Line by line, give the data again exactly as it appears, but without pictures.
========================================
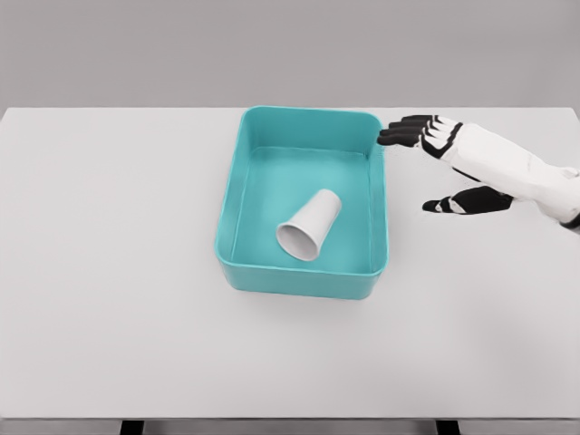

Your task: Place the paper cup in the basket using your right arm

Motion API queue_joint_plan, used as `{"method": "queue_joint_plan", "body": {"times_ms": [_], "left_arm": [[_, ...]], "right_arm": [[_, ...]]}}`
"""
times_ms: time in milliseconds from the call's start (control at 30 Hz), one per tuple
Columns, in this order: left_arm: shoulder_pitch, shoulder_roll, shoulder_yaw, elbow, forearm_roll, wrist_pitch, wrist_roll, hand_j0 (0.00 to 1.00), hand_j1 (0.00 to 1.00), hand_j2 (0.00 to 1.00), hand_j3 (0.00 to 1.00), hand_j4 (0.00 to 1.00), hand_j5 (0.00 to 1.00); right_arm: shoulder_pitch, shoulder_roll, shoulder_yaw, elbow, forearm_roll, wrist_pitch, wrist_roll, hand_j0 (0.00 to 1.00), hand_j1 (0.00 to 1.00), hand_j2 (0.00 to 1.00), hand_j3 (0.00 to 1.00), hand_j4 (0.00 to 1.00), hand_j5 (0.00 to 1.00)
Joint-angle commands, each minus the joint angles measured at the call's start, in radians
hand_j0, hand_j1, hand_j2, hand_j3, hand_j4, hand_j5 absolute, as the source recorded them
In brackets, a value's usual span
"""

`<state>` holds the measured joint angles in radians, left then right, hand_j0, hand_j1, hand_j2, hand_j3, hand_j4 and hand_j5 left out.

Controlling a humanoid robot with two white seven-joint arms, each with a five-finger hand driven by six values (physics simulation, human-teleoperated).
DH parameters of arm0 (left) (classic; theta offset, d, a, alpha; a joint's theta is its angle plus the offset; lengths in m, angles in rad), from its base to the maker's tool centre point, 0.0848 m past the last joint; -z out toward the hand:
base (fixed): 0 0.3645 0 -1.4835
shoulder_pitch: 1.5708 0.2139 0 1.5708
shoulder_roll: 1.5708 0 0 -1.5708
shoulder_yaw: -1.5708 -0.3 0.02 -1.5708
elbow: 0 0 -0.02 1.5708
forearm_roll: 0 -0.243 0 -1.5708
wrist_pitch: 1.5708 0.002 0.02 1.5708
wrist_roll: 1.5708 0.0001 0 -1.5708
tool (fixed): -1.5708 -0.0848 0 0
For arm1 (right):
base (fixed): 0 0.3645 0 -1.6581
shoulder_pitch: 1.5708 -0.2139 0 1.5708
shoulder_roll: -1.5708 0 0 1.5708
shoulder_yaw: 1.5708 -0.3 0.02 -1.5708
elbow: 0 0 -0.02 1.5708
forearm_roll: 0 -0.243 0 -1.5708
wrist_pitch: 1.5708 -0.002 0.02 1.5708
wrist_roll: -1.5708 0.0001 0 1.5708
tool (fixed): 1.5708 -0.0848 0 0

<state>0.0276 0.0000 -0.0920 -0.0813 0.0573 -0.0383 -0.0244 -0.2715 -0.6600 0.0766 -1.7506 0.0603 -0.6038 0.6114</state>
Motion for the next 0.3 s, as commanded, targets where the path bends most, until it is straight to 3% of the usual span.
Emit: {"method": "queue_joint_plan", "body": {"times_ms": [0, 267], "left_arm": [[0.0, 0.0, 0.0, 0.0, 0.001, 0.0, 0.0, 1.0, 1.0, 1.0, 1.0, 1.0, 1.0], [-0.006, 0.0, 0.002, -0.001, 0.015, -0.005, 0.001, 1.0, 1.0, 1.0, 1.0, 1.0, 1.0]], "right_arm": [[0.0, -0.001, -0.037, -0.003, -0.023, -0.007, -0.001, 0.98, 0.98, 0.98, 0.98, 0.98, 0.98], [0.021, 0.003, -0.043, 0.0, -0.023, -0.007, -0.001, 1.0, 1.0, 1.0, 1.0, 1.0, 1.0]]}}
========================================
» Output for this task:
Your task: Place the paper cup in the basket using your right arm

Motion API queue_joint_plan, used as `{"method": "queue_joint_plan", "body": {"times_ms": [_], "left_arm": [[_, ...]], "right_arm": [[_, ...]]}}`
"""
times_ms: time in milliseconds from the call's start (control at 30 Hz), one per tuple
Columns, in this order: left_arm: shoulder_pitch, shoulder_roll, shoulder_yaw, elbow, forearm_roll, wrist_pitch, wrist_roll, hand_j0 (0.00 to 1.00), hand_j1 (0.00 to 1.00), hand_j2 (0.00 to 1.00), hand_j3 (0.00 to 1.00), hand_j4 (0.00 to 1.00), hand_j5 (0.00 to 1.00); right_arm: shoulder_pitch, shoulder_roll, shoulder_yaw, elbow, forearm_roll, wrist_pitch, wrist_roll, hand_j0 (0.00 to 1.00), hand_j1 (0.00 to 1.00), hand_j2 (0.00 to 1.00), hand_j3 (0.00 to 1.00), hand_j4 (0.00 to 1.00), hand_j5 (0.00 to 1.00)
Joint-angle commands, each minus the joint angles measured at the call's start, in radians
hand_j0, hand_j1, hand_j2, hand_j3, hand_j4, hand_j5 absolute, as the source recorded them
In brackets, a value's usual span
"""

`<state>` holds the measured joint angles in radians, left then right, hand_j0, hand_j1, hand_j2, hand_j3, hand_j4 and hand_j5 left out.

Controlling a humanoid robot with two white seven-joint arms, each with a five-finger hand driven by six values (physics simulation, human-teleoperated).
DH parameters of arm0 (left) (classic; theta offset, d, a, alpha; a joint's theta is its angle plus the offset; lengths in m, angles in rad), from its base to the maker's tool centre point, 0.0848 m past the last joint; -z out toward the hand:
base (fixed): 0 0.3645 0 -1.4835
shoulder_pitch: 1.5708 0.2139 0 1.5708
shoulder_roll: 1.5708 0 0 -1.5708
shoulder_yaw: -1.5708 -0.3 0.02 -1.5708
elbow: 0 0 -0.02 1.5708
forearm_roll: 0 -0.243 0 -1.5708
wrist_pitch: 1.5708 0.002 0.02 1.5708
wrist_roll: 1.5708 0.0001 0 -1.5708
tool (fixed): -1.5708 -0.0848 0 0
For arm1 (right):
base (fixed): 0 0.3645 0 -1.6581
shoulder_pitch: 1.5708 -0.2139 0 1.5708
shoulder_roll: -1.5708 0 0 1.5708
shoulder_yaw: 1.5708 -0.3 0.02 -1.5708
elbow: 0 0 -0.02 1.5708
forearm_roll: 0 -0.243 0 -1.5708
wrist_pitch: 1.5708 -0.002 0.02 1.5708
wrist_roll: -1.5708 0.0001 0 1.5708
tool (fixed): 1.5708 -0.0848 0 0

<state>0.0276 0.0000 -0.0920 -0.0813 0.0573 -0.0383 -0.0244 -0.2715 -0.6600 0.0766 -1.7506 0.0603 -0.6038 0.6114</state>
Motion for the next 0.3 s, as commanded, targets where the path bends most, until it is straight to 3% of the usual span.
Emit: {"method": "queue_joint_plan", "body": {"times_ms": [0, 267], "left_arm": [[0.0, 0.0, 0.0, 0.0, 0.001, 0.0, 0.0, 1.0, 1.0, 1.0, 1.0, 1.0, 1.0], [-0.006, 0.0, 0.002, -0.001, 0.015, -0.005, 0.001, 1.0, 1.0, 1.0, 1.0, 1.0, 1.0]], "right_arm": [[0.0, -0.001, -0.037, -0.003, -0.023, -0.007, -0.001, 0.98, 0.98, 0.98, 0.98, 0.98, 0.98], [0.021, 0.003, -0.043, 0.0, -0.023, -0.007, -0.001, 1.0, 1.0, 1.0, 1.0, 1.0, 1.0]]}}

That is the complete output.